The for /f command cannot reliably parse CSV files that contain empty fields, quoted fields with embedded delimiters (e.g., "Doe, John"), or newlines within quoted values. These are all valid in the CSV standard (RFC 4180). If your data may contain any of these, use the PowerShell Import-Csv method, which handles the full CSV specification correctly.
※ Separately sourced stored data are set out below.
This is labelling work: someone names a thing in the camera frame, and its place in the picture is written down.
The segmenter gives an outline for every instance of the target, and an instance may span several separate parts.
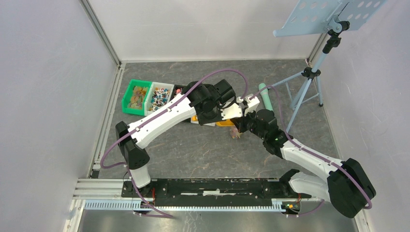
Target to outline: gray floor
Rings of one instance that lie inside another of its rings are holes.
[[[302,203],[309,211],[317,203]],[[80,232],[356,232],[356,222],[343,217],[330,203],[314,214],[286,218],[275,212],[169,212],[174,219],[146,218],[128,211],[85,210]]]
[[[304,60],[129,63],[122,78],[107,148],[116,140],[114,126],[118,122],[131,123],[141,118],[125,114],[121,110],[120,102],[131,79],[186,85],[214,70],[233,68],[248,77],[249,93],[255,93],[259,83],[273,84],[302,71],[305,67]],[[205,83],[215,84],[223,78],[233,86],[237,96],[242,95],[244,82],[239,75],[232,72],[218,74]],[[303,77],[300,77],[290,82],[294,95],[303,81]],[[285,85],[279,86],[278,90],[287,123],[293,113],[289,108],[289,95]],[[307,97],[315,93],[315,86],[311,86]],[[270,91],[269,95],[278,117],[275,94]],[[332,157],[337,156],[323,108],[318,106],[317,99],[302,105],[290,134],[315,150]],[[240,139],[234,140],[230,137],[229,128],[223,127],[179,123],[155,139],[147,151],[151,157],[148,168],[152,178],[279,177],[291,168],[308,173],[294,163],[271,156],[255,135],[245,133]],[[108,155],[105,165],[123,160],[119,149],[115,148]],[[124,173],[125,169],[120,166],[101,170],[99,178],[122,178]]]

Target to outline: black clamp
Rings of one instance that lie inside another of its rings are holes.
[[[345,31],[348,30],[350,27],[350,23],[348,21],[341,21],[339,22],[339,24],[342,26],[342,30],[337,33],[334,30],[330,30],[328,31],[327,34],[330,35],[330,39],[326,42],[326,45],[323,48],[323,53],[325,54],[329,54],[330,50],[332,50],[332,48],[334,47],[338,47],[340,44],[340,41],[342,40],[342,38],[339,38],[339,35]]]
[[[311,67],[306,67],[305,70],[303,70],[302,76],[313,80],[316,76],[319,76],[320,74],[321,72],[319,69],[316,72],[312,72]]]

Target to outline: white bracket
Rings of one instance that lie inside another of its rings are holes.
[[[252,96],[253,96],[253,95],[250,94],[250,95],[247,95],[247,96],[245,97],[245,101],[246,101],[248,107],[245,109],[244,116],[246,116],[246,115],[247,115],[248,113],[250,113],[250,112],[255,111],[256,108],[257,108],[258,105],[259,105],[259,99],[258,99],[258,97],[254,97],[254,98],[252,98],[252,100],[251,100],[250,98],[251,98]]]
[[[226,109],[222,109],[222,119],[227,120],[235,117],[242,117],[242,107],[234,103]]]

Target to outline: colorful small object
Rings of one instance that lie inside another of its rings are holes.
[[[166,88],[155,88],[154,95],[151,99],[150,111],[156,111],[168,102],[170,90]]]
[[[142,110],[142,104],[147,91],[147,87],[134,86],[128,108]]]
[[[242,133],[238,131],[238,128],[236,128],[235,126],[231,127],[231,136],[233,139],[241,138],[241,134]]]

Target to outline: gray marble floor
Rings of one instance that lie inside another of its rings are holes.
[[[232,68],[240,70],[248,77],[249,93],[255,93],[258,91],[259,83],[273,84],[302,71],[305,67],[304,60],[129,63],[125,66],[107,148],[116,140],[114,127],[118,122],[131,123],[141,118],[125,114],[121,110],[121,99],[131,79],[186,85],[214,70]],[[215,84],[221,79],[226,79],[233,86],[237,96],[242,95],[245,89],[244,82],[239,75],[232,72],[220,73],[209,78],[205,83]],[[303,81],[303,77],[300,77],[290,82],[294,95]],[[287,123],[293,113],[289,108],[289,95],[285,85],[278,86],[277,89],[280,91],[282,109]],[[311,86],[307,97],[315,93],[315,86]],[[274,112],[279,117],[275,94],[270,91],[269,95]],[[262,98],[260,100],[259,109],[263,109]],[[263,147],[262,141],[255,135],[245,133],[240,139],[234,140],[229,130],[224,127],[201,127],[191,123],[179,123],[172,127],[155,139],[146,149],[151,157],[148,164],[151,177],[279,177],[291,168],[306,172],[294,163],[270,155]],[[332,157],[337,156],[323,108],[318,106],[318,99],[310,100],[301,106],[290,134],[315,150]],[[123,160],[120,150],[115,148],[108,155],[105,164]],[[99,178],[122,178],[125,171],[123,167],[101,170]]]

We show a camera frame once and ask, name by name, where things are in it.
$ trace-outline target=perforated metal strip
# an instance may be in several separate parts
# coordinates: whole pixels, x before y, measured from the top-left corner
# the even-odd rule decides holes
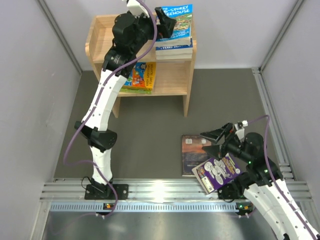
[[[103,202],[53,202],[52,212],[110,212]],[[176,202],[172,204],[119,202],[115,212],[238,212],[236,203],[231,202]]]

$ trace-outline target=white wall
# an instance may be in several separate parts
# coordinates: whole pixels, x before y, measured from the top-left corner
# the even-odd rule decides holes
[[[127,11],[121,0],[46,0],[83,70],[91,70],[85,42],[95,15]],[[192,3],[196,68],[259,67],[296,0],[146,0],[158,6]]]
[[[264,70],[300,180],[320,213],[320,1],[307,0]]]
[[[0,239],[29,239],[79,74],[35,0],[0,8]]]

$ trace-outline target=stack of books
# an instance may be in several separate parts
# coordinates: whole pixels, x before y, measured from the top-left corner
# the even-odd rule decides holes
[[[176,24],[171,38],[160,38],[155,42],[156,59],[191,59],[193,5],[163,6],[162,9],[168,17],[176,19]]]
[[[156,80],[155,62],[137,62],[120,92],[151,94]]]

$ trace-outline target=wooden shelf
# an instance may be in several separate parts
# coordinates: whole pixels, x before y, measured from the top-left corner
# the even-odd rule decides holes
[[[99,15],[93,18],[88,37],[85,43],[85,53],[92,65],[93,71],[100,79],[102,64],[105,55],[112,46],[112,27],[118,15]],[[156,77],[152,94],[140,94],[131,92],[120,92],[112,109],[114,115],[118,117],[121,97],[152,97],[152,96],[183,96],[184,116],[188,114],[192,79],[197,53],[197,37],[195,23],[192,20],[192,58],[177,60],[157,60],[156,48],[143,57],[140,62],[157,62]],[[137,56],[144,53],[150,46],[148,41]]]
[[[151,97],[187,95],[186,69],[184,63],[157,62],[156,75],[151,94],[120,92],[119,97]]]

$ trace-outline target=purple book
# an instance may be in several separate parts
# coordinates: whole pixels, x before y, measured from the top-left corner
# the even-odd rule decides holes
[[[241,174],[239,166],[226,155],[221,160],[210,158],[192,169],[206,194],[226,185]]]

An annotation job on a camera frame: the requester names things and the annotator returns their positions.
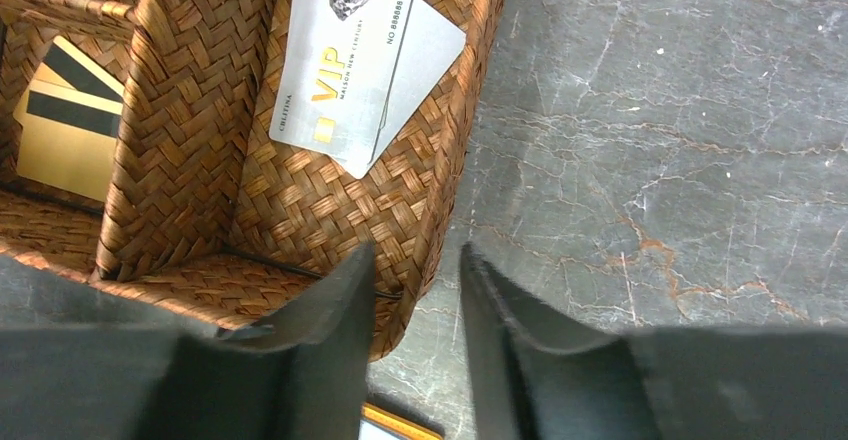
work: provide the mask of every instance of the gray floor
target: gray floor
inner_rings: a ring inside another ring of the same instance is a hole
[[[438,283],[377,390],[473,438],[473,241],[608,329],[848,319],[848,0],[508,0]]]

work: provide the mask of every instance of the marble floor
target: marble floor
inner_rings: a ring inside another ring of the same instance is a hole
[[[844,323],[846,56],[848,0],[507,0],[438,281],[374,389],[474,437],[467,241],[600,328]]]

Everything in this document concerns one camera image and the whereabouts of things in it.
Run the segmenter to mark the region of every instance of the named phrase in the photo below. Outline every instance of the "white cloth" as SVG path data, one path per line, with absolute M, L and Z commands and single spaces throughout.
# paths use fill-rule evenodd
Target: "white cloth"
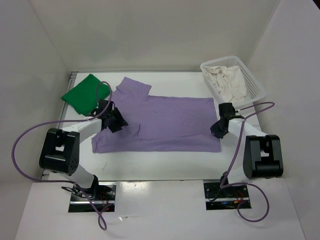
M 226 103 L 242 103 L 247 95 L 244 76 L 238 66 L 207 66 L 208 77 Z

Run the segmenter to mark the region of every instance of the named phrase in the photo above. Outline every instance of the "green towel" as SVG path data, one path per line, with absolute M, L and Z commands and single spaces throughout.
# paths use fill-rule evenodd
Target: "green towel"
M 70 104 L 78 114 L 87 116 L 98 105 L 96 90 L 101 81 L 89 74 L 77 86 L 68 91 L 61 98 Z M 99 86 L 98 98 L 105 99 L 110 94 L 109 87 L 105 84 Z

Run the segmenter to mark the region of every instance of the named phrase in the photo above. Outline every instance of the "cable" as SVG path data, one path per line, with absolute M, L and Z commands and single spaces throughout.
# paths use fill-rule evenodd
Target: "cable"
M 103 192 L 103 193 L 104 193 L 104 197 L 105 197 L 105 202 L 108 205 L 109 201 L 108 201 L 108 198 L 107 198 L 107 193 L 106 192 Z
M 102 207 L 104 207 L 104 206 L 105 206 L 105 202 L 104 202 L 104 200 L 102 199 L 101 193 L 100 193 L 100 198 L 101 198 Z
M 213 201 L 217 200 L 218 197 L 219 197 L 220 192 L 221 192 L 221 188 L 219 189 L 219 191 L 218 191 L 218 193 L 216 194 L 216 196 L 214 197 L 214 199 L 211 199 L 211 200 L 210 200 L 210 198 L 209 198 L 209 196 L 208 196 L 209 201 L 210 201 L 210 202 L 213 202 Z
M 234 155 L 233 155 L 233 158 L 231 160 L 231 163 L 228 167 L 228 170 L 226 171 L 226 174 L 224 175 L 224 178 L 220 184 L 220 188 L 221 189 L 225 189 L 225 188 L 228 188 L 228 187 L 231 187 L 231 186 L 252 186 L 252 187 L 255 187 L 256 189 L 258 189 L 262 195 L 264 196 L 265 198 L 265 201 L 266 201 L 266 212 L 265 214 L 257 219 L 257 220 L 251 220 L 251 219 L 248 219 L 246 217 L 244 217 L 241 213 L 240 213 L 240 206 L 247 202 L 247 200 L 244 200 L 244 201 L 241 201 L 239 204 L 238 204 L 238 207 L 237 207 L 237 211 L 238 211 L 238 214 L 240 215 L 241 218 L 243 218 L 244 220 L 248 221 L 248 222 L 251 222 L 251 223 L 257 223 L 257 222 L 260 222 L 262 221 L 263 219 L 265 219 L 267 217 L 267 215 L 269 214 L 269 210 L 270 210 L 270 204 L 269 204 L 269 200 L 268 200 L 268 197 L 266 196 L 266 194 L 264 193 L 264 191 L 258 187 L 257 185 L 253 184 L 253 183 L 248 183 L 248 182 L 235 182 L 235 183 L 229 183 L 229 184 L 226 184 L 226 181 L 227 181 L 227 178 L 228 178 L 228 175 L 229 173 L 231 172 L 231 169 L 233 167 L 233 165 L 235 164 L 235 161 L 236 161 L 236 158 L 237 158 L 237 155 L 238 155 L 238 152 L 239 152 L 239 149 L 240 149 L 240 145 L 241 145 L 241 138 L 242 138 L 242 135 L 244 133 L 244 128 L 245 128 L 245 122 L 248 118 L 254 116 L 254 115 L 257 115 L 259 113 L 262 113 L 270 108 L 272 108 L 275 103 L 272 102 L 272 101 L 266 101 L 266 102 L 261 102 L 261 103 L 258 103 L 258 104 L 254 104 L 254 105 L 251 105 L 251 106 L 247 106 L 247 107 L 244 107 L 240 110 L 245 110 L 245 109 L 249 109 L 249 108 L 253 108 L 253 107 L 256 107 L 256 106 L 259 106 L 259 105 L 264 105 L 264 104 L 271 104 L 270 106 L 266 107 L 266 108 L 263 108 L 262 110 L 259 110 L 259 111 L 256 111 L 252 114 L 250 114 L 249 116 L 246 116 L 244 119 L 243 119 L 243 122 L 241 124 L 241 129 L 240 129 L 240 135 L 239 135 L 239 140 L 238 140 L 238 143 L 236 145 L 236 149 L 235 149 L 235 152 L 234 152 Z
M 240 193 L 240 195 L 241 195 L 241 200 L 240 201 L 242 201 L 245 198 L 245 195 L 240 190 L 238 190 L 238 193 Z
M 104 112 L 108 109 L 109 105 L 110 105 L 110 102 L 111 102 L 111 98 L 112 98 L 112 89 L 111 89 L 111 86 L 108 82 L 106 81 L 102 81 L 101 83 L 99 83 L 97 85 L 97 88 L 96 88 L 96 93 L 98 93 L 98 90 L 99 90 L 99 87 L 100 85 L 104 83 L 106 84 L 109 89 L 110 89 L 110 95 L 109 95 L 109 98 L 108 98 L 108 103 L 107 105 L 105 106 L 105 108 L 103 109 L 103 111 L 98 114 L 97 116 L 94 116 L 92 118 L 89 118 L 89 119 L 83 119 L 83 120 L 56 120 L 56 121 L 46 121 L 46 122 L 42 122 L 42 123 L 39 123 L 39 124 L 36 124 L 30 128 L 28 128 L 27 130 L 25 130 L 23 133 L 21 133 L 17 138 L 16 140 L 14 141 L 13 143 L 13 146 L 12 146 L 12 150 L 11 150 L 11 158 L 12 158 L 12 163 L 15 167 L 15 169 L 22 175 L 24 176 L 25 178 L 31 180 L 31 181 L 34 181 L 34 182 L 38 182 L 38 183 L 68 183 L 68 184 L 74 184 L 77 188 L 80 189 L 80 191 L 83 193 L 83 195 L 85 196 L 85 198 L 89 201 L 90 205 L 92 206 L 92 208 L 94 209 L 94 211 L 98 214 L 98 224 L 99 224 L 99 227 L 102 229 L 102 230 L 107 230 L 107 223 L 105 221 L 105 219 L 103 218 L 102 216 L 102 213 L 104 212 L 104 210 L 102 209 L 102 211 L 99 211 L 95 204 L 91 201 L 90 197 L 87 195 L 87 193 L 85 192 L 85 190 L 80 187 L 76 182 L 73 182 L 73 181 L 69 181 L 69 180 L 42 180 L 42 179 L 37 179 L 37 178 L 34 178 L 32 176 L 29 176 L 27 174 L 25 174 L 18 166 L 17 164 L 17 161 L 16 161 L 16 156 L 15 156 L 15 151 L 16 151 L 16 147 L 17 147 L 17 144 L 18 142 L 20 141 L 20 139 L 26 135 L 28 132 L 30 132 L 31 130 L 35 129 L 35 128 L 38 128 L 38 127 L 41 127 L 41 126 L 44 126 L 44 125 L 49 125 L 49 124 L 59 124 L 59 123 L 79 123 L 79 122 L 86 122 L 86 121 L 91 121 L 93 119 L 97 119 L 99 118 L 102 114 L 104 114 Z

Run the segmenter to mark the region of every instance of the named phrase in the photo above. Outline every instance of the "shirt sleeve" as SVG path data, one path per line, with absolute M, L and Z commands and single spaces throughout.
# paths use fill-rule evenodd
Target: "shirt sleeve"
M 148 96 L 150 89 L 151 85 L 125 77 L 112 95 L 122 99 L 143 100 Z

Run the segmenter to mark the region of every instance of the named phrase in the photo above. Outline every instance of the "white basket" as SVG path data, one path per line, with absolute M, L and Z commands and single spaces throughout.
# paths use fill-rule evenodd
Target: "white basket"
M 205 70 L 205 67 L 213 67 L 213 66 L 225 66 L 225 67 L 233 67 L 239 66 L 241 69 L 245 86 L 246 86 L 246 97 L 243 102 L 234 103 L 233 106 L 235 108 L 239 108 L 248 104 L 251 104 L 255 101 L 258 101 L 266 96 L 266 90 L 261 85 L 260 82 L 253 76 L 253 74 L 249 71 L 246 65 L 237 57 L 237 56 L 226 56 L 222 58 L 218 58 L 215 60 L 204 62 L 200 65 L 201 71 L 203 72 L 204 81 L 209 87 L 210 91 L 213 93 L 215 99 L 219 104 L 224 103 L 225 101 L 222 99 L 221 95 L 218 93 L 218 90 L 215 88 L 210 78 L 208 77 L 208 73 Z
Practical Uses for Column Extraction

  1. Inventory Management: Extracting only the "IP Address" column from a server list to feed into a ping-sweep script.
  2. Log Filtering: Getting just the "Timestamp" and "Error Code" from a complex server log.
  3. User Provisioning: Extracting "Username" and "Temporary Password" strings to generate automated welcome messages.

Best Practices

  1. Skip Headers: Use skip=1 in your for /f loop if your file has a header row that you do not want in the output.
  2. Verify Delimiters: If your data contains the delimiter character within the text (e.g., a comma inside a name like "Doe, John"), the Batch extraction will split the field incorrectly. Use the PowerShell method for such files.
  3. Verify Source File: Always check that the input file exists before processing. A missing file will cause the for /f loop to silently produce empty output.
  4. Token Limits: Batch can handle up to 31 tokens in a single for /f statement. For files with more than 31 columns, use PowerShell or extract in multiple passes.
  5. Consecutive Delimiters: The for /f command collapses consecutive delimiters into one. A line like A,,C parsed with delims=, produces only two tokens (A and C), not three. This silently shifts all subsequent column positions. If your data may have empty fields, use PowerShell.
  6. Special Characters: Use the delayed expansion toggle pattern when outputting extracted columns. Without it, column values containing &, |, >, <, or ! will corrupt the output or break the script.

Conclusion

Extracting columns is the first step in turning a heavy, multi-purpose file into a lean, targeted set of inputs. By mastering the tokens and delims logic of the for /f command, you transform the command line into a precise data-trimming tool, allowing your automation workflows to run faster and with much higher accuracy.